Action item —
Count the lines below that include the word "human" and write that number alone.

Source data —
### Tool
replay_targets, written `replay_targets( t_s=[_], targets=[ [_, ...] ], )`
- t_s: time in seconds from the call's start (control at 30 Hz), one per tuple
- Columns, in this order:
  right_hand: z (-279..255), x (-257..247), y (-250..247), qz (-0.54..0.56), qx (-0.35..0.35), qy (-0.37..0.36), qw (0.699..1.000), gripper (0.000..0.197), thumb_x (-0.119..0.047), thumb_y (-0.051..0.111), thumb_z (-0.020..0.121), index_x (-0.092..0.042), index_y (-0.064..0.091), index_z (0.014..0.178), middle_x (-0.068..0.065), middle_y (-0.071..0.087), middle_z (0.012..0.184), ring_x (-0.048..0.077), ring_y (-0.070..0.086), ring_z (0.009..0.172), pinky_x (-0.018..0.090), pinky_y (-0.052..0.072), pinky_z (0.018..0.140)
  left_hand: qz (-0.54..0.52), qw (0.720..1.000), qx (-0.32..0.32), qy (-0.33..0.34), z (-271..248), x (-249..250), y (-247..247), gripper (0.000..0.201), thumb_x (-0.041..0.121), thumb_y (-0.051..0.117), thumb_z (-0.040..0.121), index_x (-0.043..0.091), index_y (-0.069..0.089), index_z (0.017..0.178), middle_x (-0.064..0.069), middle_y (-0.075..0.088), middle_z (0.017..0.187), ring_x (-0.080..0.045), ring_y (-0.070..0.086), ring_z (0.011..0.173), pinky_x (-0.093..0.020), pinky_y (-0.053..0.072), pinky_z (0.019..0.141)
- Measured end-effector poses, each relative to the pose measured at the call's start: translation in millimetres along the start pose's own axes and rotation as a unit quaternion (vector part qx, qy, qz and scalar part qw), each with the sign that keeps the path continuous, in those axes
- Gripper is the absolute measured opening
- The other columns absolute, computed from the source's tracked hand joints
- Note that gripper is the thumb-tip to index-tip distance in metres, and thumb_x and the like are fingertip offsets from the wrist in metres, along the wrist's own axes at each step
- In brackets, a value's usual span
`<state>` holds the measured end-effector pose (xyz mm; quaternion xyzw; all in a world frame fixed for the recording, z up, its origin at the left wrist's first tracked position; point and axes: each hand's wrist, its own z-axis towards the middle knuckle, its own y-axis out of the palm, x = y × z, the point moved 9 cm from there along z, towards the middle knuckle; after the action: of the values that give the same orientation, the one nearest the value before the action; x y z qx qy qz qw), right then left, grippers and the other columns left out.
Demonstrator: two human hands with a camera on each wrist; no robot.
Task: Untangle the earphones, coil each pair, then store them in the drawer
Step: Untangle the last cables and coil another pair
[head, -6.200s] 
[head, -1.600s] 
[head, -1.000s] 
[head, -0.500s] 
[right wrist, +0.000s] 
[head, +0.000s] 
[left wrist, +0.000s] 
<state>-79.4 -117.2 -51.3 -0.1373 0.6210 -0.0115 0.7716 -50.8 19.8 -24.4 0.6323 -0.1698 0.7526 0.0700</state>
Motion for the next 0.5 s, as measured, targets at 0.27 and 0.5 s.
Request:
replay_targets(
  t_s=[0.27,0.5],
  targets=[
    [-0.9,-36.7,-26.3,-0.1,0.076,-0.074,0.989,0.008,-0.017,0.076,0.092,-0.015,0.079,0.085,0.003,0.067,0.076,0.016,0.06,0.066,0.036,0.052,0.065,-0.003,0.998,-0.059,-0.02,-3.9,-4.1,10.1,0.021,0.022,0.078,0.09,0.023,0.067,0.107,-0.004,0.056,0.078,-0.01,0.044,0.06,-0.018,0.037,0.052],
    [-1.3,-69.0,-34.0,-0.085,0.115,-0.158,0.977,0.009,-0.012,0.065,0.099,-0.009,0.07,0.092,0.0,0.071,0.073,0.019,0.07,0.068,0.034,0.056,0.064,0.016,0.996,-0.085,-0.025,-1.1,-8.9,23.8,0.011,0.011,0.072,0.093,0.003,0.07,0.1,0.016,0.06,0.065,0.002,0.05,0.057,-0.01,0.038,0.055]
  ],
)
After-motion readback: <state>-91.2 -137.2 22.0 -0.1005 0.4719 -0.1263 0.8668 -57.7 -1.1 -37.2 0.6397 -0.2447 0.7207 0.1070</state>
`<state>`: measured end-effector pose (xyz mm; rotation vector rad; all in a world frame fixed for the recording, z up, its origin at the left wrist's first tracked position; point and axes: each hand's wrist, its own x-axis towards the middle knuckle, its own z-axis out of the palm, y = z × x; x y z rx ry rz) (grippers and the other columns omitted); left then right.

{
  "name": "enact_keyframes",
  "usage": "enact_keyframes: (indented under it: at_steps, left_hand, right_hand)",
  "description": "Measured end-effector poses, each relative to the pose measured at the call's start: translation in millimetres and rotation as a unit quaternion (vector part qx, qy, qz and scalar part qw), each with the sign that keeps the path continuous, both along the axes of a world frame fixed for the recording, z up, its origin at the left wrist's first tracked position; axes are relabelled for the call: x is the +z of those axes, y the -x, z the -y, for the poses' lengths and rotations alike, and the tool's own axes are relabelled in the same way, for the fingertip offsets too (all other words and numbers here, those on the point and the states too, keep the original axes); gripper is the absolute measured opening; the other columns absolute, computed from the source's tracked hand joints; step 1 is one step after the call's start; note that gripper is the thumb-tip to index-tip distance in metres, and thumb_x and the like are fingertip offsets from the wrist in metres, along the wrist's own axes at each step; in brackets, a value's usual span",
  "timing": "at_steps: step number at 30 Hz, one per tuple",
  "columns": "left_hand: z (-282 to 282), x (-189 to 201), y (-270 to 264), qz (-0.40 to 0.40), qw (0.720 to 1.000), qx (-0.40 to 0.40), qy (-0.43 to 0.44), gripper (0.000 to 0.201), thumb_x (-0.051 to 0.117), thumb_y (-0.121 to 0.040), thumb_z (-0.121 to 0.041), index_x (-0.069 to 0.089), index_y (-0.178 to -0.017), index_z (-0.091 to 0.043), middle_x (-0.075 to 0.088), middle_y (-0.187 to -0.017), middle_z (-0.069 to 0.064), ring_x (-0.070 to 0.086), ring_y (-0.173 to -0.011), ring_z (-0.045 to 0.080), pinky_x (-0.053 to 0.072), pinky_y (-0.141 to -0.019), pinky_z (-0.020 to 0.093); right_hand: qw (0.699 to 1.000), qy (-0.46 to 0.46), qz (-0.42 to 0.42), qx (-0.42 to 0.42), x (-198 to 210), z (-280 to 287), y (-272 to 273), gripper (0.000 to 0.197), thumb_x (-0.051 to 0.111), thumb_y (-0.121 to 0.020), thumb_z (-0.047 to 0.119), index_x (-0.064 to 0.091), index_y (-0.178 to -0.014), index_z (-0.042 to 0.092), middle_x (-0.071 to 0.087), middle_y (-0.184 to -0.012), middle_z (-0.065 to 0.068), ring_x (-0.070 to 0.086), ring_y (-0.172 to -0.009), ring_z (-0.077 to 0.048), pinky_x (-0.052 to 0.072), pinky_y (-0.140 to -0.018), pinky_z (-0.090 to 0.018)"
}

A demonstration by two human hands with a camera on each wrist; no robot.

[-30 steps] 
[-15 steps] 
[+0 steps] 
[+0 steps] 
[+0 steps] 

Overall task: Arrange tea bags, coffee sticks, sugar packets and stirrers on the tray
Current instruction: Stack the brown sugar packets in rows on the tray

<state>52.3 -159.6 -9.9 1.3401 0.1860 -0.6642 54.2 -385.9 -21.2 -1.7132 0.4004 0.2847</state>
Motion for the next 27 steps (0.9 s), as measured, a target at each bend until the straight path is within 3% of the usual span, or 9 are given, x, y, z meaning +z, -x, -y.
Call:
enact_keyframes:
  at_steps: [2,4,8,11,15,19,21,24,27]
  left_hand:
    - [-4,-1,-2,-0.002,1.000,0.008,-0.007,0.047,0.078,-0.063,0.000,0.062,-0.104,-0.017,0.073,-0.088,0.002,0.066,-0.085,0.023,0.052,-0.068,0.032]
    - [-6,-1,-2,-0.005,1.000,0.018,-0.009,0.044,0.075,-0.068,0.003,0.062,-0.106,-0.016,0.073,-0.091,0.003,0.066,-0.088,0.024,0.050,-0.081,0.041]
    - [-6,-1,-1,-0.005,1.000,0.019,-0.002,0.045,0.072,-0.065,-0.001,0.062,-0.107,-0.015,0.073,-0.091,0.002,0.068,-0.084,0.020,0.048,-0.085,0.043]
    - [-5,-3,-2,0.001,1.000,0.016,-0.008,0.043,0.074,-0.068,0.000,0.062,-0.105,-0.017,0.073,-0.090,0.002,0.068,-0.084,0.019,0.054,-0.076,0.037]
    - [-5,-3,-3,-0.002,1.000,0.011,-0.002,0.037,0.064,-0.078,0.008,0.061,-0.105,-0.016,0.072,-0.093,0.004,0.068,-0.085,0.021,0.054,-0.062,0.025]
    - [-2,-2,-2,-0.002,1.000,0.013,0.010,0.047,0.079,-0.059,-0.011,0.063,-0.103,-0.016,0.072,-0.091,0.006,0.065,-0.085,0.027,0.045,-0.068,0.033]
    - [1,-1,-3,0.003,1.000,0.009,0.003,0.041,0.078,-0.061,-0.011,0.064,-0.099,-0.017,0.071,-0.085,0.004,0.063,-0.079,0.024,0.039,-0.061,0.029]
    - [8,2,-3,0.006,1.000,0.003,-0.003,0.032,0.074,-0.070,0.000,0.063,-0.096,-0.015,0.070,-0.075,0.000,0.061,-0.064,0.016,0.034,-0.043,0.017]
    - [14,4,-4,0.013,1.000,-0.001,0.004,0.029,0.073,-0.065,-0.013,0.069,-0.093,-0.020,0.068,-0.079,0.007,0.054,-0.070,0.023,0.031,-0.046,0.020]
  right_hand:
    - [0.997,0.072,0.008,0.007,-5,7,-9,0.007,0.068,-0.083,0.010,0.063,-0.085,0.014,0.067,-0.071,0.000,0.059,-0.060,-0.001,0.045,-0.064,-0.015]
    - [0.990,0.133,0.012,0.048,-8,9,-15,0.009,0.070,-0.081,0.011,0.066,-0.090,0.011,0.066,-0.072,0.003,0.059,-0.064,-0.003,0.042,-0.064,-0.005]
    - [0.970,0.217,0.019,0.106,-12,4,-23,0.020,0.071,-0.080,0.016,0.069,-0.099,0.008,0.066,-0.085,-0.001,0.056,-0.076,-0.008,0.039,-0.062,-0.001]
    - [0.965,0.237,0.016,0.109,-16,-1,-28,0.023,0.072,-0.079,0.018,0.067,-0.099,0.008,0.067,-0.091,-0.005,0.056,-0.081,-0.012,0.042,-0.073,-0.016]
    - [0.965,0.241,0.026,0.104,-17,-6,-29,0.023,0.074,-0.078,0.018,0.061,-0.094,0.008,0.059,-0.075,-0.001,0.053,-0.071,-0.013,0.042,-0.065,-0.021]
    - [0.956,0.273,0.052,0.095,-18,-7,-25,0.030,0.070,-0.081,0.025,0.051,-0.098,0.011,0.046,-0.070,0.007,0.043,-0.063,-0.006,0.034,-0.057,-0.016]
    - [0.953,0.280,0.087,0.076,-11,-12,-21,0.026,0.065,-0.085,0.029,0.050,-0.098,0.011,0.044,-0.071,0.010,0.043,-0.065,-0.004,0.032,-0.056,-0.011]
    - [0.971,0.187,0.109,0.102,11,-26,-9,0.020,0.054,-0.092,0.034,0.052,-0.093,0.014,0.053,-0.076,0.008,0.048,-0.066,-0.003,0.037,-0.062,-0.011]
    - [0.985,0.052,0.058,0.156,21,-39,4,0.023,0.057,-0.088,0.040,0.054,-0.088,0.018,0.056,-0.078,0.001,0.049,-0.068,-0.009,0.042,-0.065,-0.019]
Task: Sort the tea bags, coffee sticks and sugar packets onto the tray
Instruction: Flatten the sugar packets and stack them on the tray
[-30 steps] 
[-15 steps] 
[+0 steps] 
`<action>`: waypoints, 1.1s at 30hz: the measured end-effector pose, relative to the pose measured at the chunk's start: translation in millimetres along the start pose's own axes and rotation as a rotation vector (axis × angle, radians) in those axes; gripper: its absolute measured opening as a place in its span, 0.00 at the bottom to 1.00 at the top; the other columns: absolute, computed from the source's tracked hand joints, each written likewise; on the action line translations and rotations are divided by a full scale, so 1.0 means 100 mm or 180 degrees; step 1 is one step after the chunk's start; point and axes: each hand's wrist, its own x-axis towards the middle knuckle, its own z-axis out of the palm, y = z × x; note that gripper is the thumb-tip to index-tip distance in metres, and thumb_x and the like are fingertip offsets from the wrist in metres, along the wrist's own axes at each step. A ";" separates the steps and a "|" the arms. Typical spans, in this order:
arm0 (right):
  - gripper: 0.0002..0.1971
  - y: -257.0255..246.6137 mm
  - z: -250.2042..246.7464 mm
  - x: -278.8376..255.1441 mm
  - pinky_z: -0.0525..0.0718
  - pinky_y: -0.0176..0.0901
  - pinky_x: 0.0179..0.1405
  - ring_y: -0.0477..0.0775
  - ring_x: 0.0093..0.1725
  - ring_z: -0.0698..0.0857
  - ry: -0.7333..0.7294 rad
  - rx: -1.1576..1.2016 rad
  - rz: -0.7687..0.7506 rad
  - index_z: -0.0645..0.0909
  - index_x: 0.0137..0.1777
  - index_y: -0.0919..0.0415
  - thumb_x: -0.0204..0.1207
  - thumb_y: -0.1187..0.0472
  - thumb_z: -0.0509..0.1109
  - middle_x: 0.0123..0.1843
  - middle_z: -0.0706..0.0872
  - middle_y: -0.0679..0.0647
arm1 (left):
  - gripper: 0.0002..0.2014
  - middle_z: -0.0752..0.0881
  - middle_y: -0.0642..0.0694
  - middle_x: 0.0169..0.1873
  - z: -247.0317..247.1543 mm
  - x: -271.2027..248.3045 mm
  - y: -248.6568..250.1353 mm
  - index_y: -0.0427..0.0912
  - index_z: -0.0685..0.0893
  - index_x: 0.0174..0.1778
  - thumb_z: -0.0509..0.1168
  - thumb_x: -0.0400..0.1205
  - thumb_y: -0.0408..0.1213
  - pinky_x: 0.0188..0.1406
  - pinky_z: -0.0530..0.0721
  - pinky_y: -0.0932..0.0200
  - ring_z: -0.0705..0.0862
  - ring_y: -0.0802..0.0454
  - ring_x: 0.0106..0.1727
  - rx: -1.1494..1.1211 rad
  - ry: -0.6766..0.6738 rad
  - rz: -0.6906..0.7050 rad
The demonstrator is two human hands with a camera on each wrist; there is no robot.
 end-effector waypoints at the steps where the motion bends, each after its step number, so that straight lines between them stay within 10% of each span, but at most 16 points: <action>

Result for this exercise —
3